TASK REQUIREMENTS — The expected answer is every line of the material that contains the word "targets".

- Opening Delimiter -

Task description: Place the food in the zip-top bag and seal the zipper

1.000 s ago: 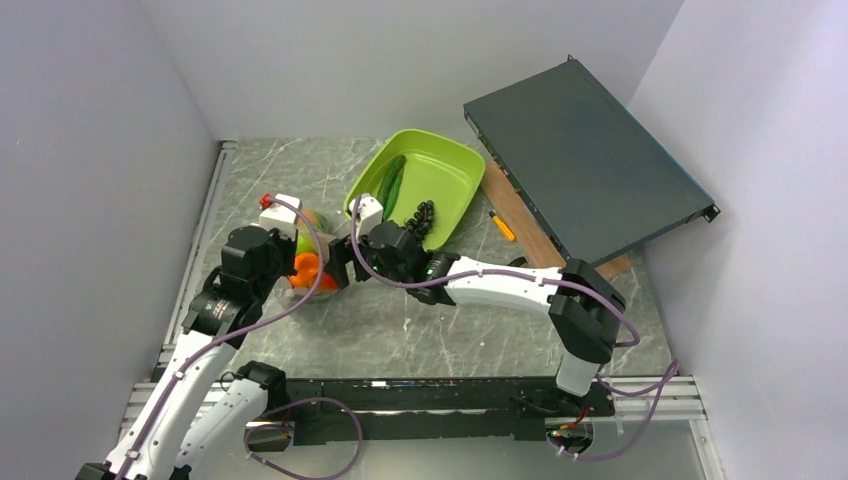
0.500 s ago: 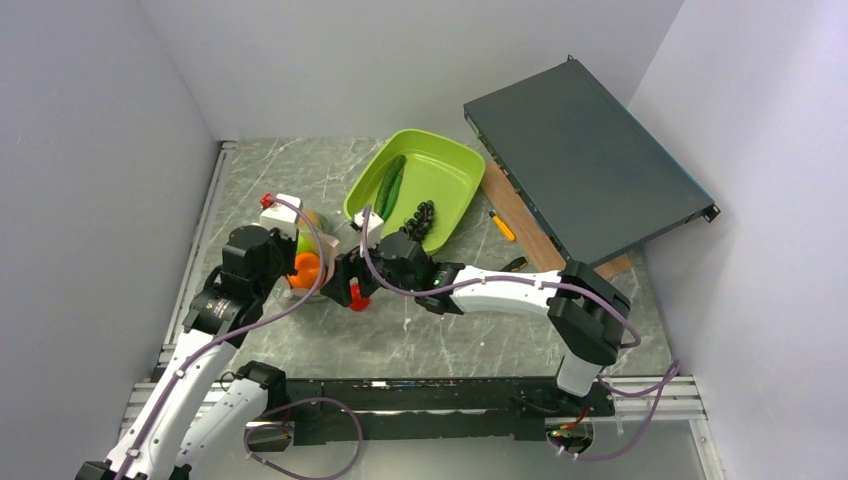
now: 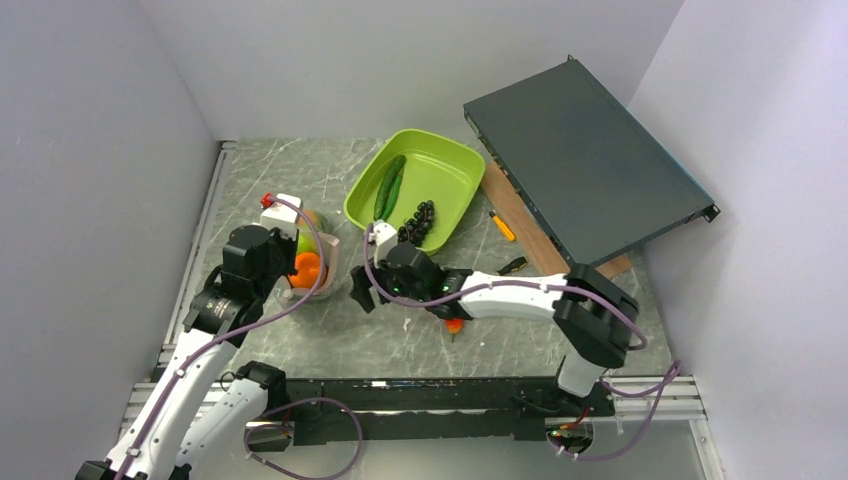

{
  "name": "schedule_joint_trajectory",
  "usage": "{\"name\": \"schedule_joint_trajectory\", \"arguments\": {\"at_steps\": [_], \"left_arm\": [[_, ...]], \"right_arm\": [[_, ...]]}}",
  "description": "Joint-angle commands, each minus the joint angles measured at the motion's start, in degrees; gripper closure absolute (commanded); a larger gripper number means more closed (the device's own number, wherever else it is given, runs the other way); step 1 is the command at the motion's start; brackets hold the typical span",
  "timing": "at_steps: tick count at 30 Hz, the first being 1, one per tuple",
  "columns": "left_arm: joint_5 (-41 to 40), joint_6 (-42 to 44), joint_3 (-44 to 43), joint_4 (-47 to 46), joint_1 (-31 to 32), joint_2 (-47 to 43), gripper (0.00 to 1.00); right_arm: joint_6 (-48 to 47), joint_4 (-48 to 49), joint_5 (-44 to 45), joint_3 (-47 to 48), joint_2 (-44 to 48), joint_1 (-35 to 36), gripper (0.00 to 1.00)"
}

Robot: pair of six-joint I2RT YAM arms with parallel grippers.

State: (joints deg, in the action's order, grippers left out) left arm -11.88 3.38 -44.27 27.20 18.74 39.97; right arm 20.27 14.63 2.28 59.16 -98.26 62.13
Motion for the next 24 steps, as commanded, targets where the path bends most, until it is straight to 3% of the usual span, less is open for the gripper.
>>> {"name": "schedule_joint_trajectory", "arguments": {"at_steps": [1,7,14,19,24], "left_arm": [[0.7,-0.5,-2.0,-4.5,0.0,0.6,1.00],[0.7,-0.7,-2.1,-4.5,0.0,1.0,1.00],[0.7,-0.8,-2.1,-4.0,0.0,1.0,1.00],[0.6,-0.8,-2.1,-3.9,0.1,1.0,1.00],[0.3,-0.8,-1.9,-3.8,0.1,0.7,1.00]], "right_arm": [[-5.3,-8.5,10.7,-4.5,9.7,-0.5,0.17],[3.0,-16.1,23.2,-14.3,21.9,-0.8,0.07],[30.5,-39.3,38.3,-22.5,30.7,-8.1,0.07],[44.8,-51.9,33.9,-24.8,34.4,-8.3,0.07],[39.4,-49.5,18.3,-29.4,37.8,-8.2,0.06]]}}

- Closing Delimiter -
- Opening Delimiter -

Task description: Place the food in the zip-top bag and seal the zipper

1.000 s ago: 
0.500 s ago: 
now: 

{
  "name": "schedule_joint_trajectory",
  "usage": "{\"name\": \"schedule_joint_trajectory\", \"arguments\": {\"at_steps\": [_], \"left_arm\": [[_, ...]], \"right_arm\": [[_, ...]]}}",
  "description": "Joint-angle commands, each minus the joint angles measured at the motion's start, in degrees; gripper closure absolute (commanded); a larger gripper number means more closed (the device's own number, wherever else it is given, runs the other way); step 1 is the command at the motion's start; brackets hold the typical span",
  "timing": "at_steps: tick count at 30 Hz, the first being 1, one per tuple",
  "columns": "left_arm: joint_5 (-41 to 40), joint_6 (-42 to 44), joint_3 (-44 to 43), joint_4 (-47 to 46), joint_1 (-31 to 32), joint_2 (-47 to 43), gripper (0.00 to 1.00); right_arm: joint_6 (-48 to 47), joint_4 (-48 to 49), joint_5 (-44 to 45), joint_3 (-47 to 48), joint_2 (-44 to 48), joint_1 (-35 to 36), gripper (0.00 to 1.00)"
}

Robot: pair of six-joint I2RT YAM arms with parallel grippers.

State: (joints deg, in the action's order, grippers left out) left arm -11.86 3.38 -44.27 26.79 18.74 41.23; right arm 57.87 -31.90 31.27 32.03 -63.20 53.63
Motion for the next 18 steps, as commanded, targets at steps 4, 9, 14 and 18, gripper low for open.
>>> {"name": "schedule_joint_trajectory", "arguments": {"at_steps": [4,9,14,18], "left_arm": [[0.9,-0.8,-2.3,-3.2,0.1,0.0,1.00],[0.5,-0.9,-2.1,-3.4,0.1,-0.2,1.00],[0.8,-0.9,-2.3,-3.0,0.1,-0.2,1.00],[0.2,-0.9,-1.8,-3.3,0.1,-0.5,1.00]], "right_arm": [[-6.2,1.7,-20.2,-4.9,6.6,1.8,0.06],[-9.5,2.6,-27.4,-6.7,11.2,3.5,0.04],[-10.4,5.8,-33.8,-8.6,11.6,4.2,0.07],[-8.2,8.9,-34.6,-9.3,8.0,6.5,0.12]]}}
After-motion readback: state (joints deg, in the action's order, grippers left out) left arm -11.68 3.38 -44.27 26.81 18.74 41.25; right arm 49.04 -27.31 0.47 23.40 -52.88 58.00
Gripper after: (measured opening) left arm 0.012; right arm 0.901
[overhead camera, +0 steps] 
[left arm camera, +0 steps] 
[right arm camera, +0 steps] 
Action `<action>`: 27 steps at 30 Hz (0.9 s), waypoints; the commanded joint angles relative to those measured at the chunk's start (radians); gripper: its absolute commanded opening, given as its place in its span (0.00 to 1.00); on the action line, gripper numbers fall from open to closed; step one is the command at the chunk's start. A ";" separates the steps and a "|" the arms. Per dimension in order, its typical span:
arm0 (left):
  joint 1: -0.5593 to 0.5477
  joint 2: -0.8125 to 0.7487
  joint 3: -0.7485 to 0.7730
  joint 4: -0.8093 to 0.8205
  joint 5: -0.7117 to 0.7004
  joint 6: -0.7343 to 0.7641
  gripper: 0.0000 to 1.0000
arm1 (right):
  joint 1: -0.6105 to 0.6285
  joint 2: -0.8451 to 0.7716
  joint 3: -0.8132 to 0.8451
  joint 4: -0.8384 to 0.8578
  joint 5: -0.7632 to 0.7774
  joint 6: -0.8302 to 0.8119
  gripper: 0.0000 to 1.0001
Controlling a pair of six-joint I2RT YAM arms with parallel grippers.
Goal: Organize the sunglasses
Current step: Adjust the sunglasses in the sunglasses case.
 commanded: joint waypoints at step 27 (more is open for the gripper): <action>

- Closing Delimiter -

ANSWER SPACE —
Motion for the next 24 steps, as commanded, targets where the path bends most, until it is straight to 3% of the usual span, less is open for the gripper.
Motion for the next 18 steps, as commanded, targets at steps 4, 9, 14 and 18, gripper low for open.

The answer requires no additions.